— Assigned task —
Word for word, print out all of the data, omitting every image.
┌──
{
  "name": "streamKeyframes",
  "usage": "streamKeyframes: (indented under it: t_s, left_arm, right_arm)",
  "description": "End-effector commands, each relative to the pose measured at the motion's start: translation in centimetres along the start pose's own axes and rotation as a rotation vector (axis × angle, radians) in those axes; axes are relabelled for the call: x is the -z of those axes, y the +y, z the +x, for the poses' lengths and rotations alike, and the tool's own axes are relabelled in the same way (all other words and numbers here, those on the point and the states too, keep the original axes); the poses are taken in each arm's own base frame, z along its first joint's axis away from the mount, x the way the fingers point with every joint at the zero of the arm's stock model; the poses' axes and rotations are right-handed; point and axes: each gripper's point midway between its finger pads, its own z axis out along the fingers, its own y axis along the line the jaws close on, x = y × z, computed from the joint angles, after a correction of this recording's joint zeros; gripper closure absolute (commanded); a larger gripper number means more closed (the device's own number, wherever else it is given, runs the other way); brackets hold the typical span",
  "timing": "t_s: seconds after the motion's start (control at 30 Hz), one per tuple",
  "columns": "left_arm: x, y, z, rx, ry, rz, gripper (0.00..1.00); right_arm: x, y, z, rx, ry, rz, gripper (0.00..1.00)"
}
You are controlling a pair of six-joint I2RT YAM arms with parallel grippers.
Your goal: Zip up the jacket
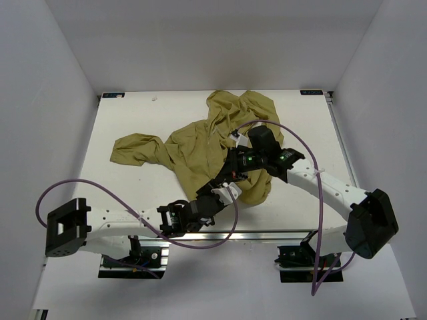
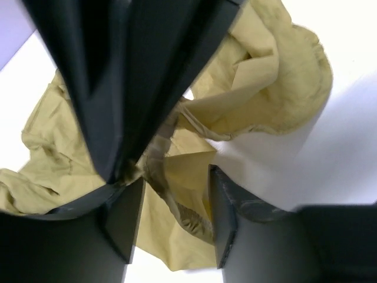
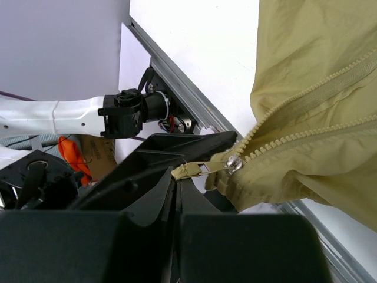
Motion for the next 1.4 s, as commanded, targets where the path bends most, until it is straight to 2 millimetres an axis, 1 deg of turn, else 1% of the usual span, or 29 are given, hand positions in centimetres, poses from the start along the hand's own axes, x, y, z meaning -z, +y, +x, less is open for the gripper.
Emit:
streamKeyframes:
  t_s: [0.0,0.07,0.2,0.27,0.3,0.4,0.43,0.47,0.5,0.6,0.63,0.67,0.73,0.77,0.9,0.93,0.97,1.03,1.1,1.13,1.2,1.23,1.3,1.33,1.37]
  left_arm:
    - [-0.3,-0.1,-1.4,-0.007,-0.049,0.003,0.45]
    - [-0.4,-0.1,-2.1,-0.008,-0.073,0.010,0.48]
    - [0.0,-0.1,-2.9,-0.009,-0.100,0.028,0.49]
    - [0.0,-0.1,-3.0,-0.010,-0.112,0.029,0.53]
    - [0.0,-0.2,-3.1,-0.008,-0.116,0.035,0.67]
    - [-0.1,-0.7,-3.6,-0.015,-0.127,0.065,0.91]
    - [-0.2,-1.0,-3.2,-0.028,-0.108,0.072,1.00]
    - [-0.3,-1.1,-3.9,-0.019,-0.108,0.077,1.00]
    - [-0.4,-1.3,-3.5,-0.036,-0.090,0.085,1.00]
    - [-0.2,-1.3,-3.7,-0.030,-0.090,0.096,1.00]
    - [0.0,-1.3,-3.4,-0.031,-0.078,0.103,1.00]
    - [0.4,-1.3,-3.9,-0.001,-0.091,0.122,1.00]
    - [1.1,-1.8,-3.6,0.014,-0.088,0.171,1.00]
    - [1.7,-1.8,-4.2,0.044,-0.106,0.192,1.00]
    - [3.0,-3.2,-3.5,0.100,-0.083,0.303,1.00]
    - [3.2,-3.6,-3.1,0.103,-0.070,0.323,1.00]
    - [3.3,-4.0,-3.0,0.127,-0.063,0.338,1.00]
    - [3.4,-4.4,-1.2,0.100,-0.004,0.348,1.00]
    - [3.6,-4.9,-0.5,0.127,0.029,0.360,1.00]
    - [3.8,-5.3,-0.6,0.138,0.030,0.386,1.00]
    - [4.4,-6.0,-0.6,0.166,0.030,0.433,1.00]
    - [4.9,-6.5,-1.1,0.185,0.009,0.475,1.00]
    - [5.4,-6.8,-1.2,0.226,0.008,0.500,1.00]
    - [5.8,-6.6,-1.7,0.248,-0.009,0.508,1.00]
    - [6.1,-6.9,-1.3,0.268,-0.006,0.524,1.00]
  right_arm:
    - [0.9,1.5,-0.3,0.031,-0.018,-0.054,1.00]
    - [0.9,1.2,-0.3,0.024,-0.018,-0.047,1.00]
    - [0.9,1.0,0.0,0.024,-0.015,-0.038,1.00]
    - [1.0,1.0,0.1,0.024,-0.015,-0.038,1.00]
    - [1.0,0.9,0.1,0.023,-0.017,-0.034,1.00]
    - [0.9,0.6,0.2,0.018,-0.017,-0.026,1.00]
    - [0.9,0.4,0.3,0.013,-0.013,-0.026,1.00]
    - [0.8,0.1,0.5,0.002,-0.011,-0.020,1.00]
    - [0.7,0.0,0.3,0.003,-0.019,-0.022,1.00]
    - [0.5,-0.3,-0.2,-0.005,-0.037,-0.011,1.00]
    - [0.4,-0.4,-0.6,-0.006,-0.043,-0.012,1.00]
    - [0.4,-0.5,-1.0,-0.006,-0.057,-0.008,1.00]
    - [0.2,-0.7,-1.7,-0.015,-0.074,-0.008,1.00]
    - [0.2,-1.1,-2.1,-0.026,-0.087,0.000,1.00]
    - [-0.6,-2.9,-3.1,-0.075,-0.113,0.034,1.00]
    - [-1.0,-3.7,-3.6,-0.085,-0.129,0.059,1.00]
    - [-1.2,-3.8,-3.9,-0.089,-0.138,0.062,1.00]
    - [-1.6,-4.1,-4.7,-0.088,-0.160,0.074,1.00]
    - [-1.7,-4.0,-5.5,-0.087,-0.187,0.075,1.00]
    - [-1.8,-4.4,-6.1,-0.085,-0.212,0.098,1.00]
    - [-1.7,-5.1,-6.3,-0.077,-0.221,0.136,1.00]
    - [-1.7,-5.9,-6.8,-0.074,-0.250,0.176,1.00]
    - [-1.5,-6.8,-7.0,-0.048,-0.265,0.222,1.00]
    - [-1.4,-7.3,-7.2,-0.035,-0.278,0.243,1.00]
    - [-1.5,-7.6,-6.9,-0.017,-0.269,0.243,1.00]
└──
— Solution —
{
  "name": "streamKeyframes",
  "usage": "streamKeyframes: (indented under it: t_s, left_arm, right_arm)",
  "description": "End-effector commands, each relative to the pose measured at the motion's start: translation in centimetres along the start pose's own axes and rotation as a rotation vector (axis × angle, radians) in those axes; axes are relabelled for the call: x is the -z of those axes, y the +y, z the +x, for the poses' lengths and rotations alike, and the tool's own axes are relabelled in the same way (all other words and numbers here, those on the point and the states too, keep the original axes); the poses are taken in each arm's own base frame, z along its first joint's axis away from the mount, x the way the fingers point with every joint at the zero of the arm's stock model; the poses' axes and rotations are right-handed; point and axes: each gripper's point midway between its finger pads, its own z axis out along the fingers, its own y axis along the line the jaws close on, x = y × z, computed from the joint angles, after a correction of this recording's joint zeros; gripper closure absolute (commanded); a larger gripper number means more closed (the device's own number, wherever else it is given, runs the other way); brackets hold the typical span",
  "timing": "t_s: seconds after the motion's start (control at 30 Hz), one per tuple",
  "columns": "left_arm: x, y, z, rx, ry, rz, gripper (0.00..1.00); right_arm: x, y, z, rx, ry, rz, gripper (0.00..1.00)"
}
You are controlling a pair of six-joint I2RT YAM arms with parallel grippers.
Your goal: Zip up the jacket
Motion for the next 1.4 s, as commanded, targets where the path bends most, until it is straight to 2 millimetres an axis, 1 deg of turn, else 1% of the usual span, or 29 are given, hand positions in centimetres, poses from the start along the hand's own axes, x, y, z meaning -z, +y, +x, less is open for the gripper.
Emit:
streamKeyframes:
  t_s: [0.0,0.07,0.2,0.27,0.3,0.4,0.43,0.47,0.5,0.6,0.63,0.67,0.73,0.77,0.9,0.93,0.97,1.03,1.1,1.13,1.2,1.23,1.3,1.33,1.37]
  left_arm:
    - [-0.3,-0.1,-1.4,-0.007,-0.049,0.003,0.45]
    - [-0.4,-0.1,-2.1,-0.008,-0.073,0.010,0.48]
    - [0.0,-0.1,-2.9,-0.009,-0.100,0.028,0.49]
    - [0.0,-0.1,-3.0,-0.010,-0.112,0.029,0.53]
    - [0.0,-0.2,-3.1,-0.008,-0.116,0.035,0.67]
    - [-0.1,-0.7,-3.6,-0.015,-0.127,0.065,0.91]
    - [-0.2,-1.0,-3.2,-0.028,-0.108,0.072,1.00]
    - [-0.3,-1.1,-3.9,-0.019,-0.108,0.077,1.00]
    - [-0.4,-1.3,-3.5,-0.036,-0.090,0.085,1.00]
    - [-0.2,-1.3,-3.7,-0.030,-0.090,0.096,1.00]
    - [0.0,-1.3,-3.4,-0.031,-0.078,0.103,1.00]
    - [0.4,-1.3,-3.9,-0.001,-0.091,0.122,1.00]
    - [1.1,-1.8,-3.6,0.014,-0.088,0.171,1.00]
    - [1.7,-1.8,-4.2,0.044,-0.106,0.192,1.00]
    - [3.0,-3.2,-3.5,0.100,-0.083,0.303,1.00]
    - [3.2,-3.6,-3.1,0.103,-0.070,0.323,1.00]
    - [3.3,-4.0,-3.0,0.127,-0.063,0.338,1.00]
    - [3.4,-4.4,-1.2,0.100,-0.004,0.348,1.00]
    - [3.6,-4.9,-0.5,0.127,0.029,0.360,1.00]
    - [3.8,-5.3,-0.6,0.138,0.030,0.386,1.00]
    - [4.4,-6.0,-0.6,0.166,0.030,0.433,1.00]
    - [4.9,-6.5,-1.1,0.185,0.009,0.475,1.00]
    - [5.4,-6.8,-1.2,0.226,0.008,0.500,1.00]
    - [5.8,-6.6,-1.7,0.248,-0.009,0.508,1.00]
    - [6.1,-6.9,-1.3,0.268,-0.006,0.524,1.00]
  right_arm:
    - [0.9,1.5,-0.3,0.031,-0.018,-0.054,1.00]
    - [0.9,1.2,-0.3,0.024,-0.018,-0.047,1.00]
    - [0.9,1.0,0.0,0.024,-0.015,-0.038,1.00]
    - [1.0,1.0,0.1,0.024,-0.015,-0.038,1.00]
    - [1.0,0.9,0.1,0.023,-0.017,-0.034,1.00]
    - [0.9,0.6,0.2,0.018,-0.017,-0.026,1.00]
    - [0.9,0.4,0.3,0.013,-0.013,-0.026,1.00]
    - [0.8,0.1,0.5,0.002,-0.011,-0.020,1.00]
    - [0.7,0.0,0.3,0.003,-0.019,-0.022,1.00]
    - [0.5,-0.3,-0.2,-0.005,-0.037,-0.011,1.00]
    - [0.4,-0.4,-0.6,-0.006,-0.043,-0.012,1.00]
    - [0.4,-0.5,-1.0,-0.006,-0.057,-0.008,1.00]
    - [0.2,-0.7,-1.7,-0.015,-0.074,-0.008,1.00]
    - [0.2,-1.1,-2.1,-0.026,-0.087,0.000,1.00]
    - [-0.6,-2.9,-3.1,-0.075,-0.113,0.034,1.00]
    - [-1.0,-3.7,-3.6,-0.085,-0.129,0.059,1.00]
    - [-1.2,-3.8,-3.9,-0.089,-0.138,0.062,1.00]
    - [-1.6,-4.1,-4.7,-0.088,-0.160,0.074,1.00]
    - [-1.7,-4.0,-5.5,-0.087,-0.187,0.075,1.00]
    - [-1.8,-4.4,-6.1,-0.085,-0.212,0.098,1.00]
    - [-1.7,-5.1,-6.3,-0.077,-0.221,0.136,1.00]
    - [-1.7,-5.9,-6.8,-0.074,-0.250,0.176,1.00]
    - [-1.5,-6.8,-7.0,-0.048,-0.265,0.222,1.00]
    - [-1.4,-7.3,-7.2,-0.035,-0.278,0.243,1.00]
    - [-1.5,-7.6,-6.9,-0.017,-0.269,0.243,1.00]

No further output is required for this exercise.